Once the UI feedback was in place, I realised that I didn’t need my earlier multiple choices; indeed, for the Ink script to work as I wanted it to, I would have to either present a single choice that output various values depending on previous choices and mouse position, or nine choices for each line of dialogue! Neither looked particularly easy to implement, but the nine choices seemed the least flexible and most time-consuming. I took to writing the code for the first option.

This took the form of extending the existing functions quite extensively, and I spent a lot of time doing tidying work, like converting variables from one format (-1, 0, 1 for altering the visuals of the game) to another (the list and array-friendly 0, 1, and 2). Having to update functions in two languages was extremely time-intensive, and I’ve definitely learned a lesson about not coding myself into a bind. In future I will plan out functions more completely, regardless of which language I’m using.

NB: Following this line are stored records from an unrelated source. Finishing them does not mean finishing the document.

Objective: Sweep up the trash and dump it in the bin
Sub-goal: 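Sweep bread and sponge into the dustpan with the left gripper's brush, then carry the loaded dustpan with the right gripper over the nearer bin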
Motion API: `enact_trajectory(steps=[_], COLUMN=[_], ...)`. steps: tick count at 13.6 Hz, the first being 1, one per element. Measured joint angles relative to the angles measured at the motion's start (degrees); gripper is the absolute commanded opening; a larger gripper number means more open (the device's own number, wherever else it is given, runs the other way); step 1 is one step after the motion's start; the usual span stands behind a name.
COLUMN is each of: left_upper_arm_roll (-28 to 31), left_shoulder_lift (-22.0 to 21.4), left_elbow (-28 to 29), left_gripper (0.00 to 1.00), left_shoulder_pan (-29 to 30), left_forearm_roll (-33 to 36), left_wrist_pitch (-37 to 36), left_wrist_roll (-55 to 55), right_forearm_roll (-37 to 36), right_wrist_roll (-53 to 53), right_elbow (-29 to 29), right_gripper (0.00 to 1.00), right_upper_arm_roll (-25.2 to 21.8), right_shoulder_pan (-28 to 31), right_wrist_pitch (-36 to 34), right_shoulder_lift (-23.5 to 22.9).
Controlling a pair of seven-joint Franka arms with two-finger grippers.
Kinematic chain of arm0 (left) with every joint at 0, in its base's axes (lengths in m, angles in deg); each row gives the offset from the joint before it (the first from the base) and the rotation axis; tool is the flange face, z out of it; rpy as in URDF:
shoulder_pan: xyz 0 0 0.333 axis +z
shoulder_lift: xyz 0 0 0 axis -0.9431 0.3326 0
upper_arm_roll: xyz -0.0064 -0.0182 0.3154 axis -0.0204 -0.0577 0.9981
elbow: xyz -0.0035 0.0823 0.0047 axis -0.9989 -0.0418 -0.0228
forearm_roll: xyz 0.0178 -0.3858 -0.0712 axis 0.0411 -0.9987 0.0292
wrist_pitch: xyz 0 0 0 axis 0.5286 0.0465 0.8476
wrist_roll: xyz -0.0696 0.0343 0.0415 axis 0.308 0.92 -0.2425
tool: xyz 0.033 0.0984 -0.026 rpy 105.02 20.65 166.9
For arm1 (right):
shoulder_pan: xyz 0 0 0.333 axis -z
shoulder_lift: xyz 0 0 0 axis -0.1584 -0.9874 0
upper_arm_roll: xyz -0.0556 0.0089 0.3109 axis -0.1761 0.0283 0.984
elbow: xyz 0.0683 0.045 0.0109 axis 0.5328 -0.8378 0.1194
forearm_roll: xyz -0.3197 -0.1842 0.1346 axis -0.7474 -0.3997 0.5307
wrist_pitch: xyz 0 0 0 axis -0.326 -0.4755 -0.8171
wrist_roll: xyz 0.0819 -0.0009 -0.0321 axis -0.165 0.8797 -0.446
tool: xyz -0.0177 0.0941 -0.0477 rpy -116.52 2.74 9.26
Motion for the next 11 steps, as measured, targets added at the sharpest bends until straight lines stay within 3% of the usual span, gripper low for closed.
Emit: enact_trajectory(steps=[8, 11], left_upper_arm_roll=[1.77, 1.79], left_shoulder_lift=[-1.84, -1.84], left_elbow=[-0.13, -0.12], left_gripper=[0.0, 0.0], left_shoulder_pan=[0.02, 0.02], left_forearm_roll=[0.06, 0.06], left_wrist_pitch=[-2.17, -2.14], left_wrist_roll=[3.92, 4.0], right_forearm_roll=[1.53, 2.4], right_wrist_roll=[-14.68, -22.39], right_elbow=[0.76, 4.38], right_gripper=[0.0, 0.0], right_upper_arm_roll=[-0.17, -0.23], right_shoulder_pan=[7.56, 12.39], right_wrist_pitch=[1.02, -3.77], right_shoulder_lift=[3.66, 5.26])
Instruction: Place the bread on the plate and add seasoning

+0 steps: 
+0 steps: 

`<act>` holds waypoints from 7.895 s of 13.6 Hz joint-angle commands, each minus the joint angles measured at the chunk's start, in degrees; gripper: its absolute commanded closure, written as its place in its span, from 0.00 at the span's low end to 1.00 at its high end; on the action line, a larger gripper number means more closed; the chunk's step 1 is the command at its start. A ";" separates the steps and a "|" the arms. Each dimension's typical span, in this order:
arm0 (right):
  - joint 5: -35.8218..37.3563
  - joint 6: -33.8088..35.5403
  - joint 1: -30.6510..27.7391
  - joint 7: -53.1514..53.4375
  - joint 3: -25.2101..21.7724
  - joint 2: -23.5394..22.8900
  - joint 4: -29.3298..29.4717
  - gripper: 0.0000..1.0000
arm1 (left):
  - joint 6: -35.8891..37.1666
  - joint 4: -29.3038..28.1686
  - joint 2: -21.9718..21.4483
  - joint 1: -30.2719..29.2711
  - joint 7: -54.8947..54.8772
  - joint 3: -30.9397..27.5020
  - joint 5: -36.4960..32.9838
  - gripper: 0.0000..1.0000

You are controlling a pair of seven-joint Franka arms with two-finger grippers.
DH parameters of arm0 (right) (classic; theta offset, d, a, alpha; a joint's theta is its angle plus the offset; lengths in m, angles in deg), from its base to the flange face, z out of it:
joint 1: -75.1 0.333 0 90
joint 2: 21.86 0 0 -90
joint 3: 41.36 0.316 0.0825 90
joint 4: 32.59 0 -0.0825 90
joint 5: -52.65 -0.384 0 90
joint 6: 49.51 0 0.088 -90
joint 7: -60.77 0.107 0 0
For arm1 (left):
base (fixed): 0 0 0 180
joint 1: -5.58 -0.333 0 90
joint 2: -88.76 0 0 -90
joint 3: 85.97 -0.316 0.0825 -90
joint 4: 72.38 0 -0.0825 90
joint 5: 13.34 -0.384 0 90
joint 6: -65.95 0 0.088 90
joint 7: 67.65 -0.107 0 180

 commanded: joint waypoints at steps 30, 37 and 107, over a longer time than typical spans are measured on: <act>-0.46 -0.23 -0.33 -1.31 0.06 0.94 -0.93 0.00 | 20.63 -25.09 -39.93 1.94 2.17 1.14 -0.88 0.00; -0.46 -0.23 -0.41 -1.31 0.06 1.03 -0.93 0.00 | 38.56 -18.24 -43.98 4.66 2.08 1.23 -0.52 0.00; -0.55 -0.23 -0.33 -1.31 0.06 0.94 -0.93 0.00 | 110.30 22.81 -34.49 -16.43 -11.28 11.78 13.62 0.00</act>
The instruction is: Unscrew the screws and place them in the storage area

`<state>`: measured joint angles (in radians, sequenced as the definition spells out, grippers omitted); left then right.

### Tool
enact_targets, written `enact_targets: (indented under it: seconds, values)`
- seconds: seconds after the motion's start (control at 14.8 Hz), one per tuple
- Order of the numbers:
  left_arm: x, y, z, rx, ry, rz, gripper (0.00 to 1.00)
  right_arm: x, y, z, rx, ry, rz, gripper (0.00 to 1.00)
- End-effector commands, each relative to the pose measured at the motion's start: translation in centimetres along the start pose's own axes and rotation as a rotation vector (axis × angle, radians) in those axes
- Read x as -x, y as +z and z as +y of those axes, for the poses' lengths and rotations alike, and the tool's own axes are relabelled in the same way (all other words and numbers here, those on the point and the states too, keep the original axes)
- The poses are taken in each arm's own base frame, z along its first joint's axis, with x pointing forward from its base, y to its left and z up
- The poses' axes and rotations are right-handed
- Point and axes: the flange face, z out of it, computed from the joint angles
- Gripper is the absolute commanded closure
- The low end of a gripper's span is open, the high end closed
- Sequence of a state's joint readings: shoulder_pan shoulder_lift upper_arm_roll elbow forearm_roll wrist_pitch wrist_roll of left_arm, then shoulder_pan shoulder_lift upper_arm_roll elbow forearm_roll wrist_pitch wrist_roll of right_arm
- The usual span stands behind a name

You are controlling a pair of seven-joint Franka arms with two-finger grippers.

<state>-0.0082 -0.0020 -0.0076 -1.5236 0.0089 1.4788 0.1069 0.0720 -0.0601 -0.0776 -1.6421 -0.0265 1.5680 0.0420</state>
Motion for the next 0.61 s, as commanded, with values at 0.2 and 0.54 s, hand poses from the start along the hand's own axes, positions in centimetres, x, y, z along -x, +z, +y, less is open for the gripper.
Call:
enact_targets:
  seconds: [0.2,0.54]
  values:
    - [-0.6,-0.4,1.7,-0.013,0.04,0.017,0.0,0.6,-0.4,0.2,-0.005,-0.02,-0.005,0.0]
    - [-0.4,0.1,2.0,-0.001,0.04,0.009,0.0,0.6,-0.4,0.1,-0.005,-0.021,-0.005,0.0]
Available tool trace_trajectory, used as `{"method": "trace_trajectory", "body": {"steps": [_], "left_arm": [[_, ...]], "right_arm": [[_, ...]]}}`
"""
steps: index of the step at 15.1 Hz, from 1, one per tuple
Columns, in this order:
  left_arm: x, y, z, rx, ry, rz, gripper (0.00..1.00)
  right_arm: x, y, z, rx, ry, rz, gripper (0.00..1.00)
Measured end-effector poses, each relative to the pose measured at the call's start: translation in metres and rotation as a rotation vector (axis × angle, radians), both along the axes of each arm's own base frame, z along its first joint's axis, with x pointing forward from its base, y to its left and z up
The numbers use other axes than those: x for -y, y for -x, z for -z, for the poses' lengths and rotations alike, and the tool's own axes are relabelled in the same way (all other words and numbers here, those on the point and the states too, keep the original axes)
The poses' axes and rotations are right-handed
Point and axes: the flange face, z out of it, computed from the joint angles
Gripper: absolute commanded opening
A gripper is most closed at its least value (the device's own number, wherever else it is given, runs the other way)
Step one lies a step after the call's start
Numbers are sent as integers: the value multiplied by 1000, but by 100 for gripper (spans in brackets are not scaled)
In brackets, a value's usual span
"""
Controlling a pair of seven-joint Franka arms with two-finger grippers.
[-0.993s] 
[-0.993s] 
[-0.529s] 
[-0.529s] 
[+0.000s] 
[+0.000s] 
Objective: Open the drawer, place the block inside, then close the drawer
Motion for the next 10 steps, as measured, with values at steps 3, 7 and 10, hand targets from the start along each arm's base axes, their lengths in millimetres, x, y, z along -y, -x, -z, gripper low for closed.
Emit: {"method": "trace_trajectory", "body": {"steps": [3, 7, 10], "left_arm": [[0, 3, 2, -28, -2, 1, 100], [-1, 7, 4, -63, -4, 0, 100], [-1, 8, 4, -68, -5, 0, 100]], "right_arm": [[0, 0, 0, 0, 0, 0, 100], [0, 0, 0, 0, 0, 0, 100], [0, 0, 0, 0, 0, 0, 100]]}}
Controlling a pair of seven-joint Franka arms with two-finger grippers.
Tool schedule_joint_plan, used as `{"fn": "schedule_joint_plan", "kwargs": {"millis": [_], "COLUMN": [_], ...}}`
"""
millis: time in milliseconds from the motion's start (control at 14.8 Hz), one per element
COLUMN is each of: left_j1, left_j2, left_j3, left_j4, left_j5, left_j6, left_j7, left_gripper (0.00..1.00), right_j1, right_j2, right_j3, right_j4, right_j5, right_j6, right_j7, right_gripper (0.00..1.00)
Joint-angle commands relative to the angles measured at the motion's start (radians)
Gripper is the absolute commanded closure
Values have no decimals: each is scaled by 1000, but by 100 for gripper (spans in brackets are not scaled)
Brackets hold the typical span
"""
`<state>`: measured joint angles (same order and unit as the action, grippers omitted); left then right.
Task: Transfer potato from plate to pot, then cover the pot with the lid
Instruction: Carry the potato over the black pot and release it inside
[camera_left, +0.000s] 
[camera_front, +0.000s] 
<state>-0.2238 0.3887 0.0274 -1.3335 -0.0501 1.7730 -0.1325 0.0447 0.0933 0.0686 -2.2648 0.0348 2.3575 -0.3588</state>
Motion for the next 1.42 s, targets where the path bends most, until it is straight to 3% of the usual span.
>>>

One final discovery (is discovery the right word for something you remember at the last possible minute?): since each ‘scene’ required Ink to function differently (early stories didn’t need access to the lists of verbs, for example), I had been creating new Ink stories for each scene. But, like coding a ‘class’ in C# to pass down functions to its children, Ink can ‘include’ different stories, removing the need to rewrite every function or preface each story with the same block of lists. Migrating my work into this format was time-consuming – were I to return to Ink as a language I would begin with a stricter project hierarchy, and use multiple ‘includes’ from the get-go.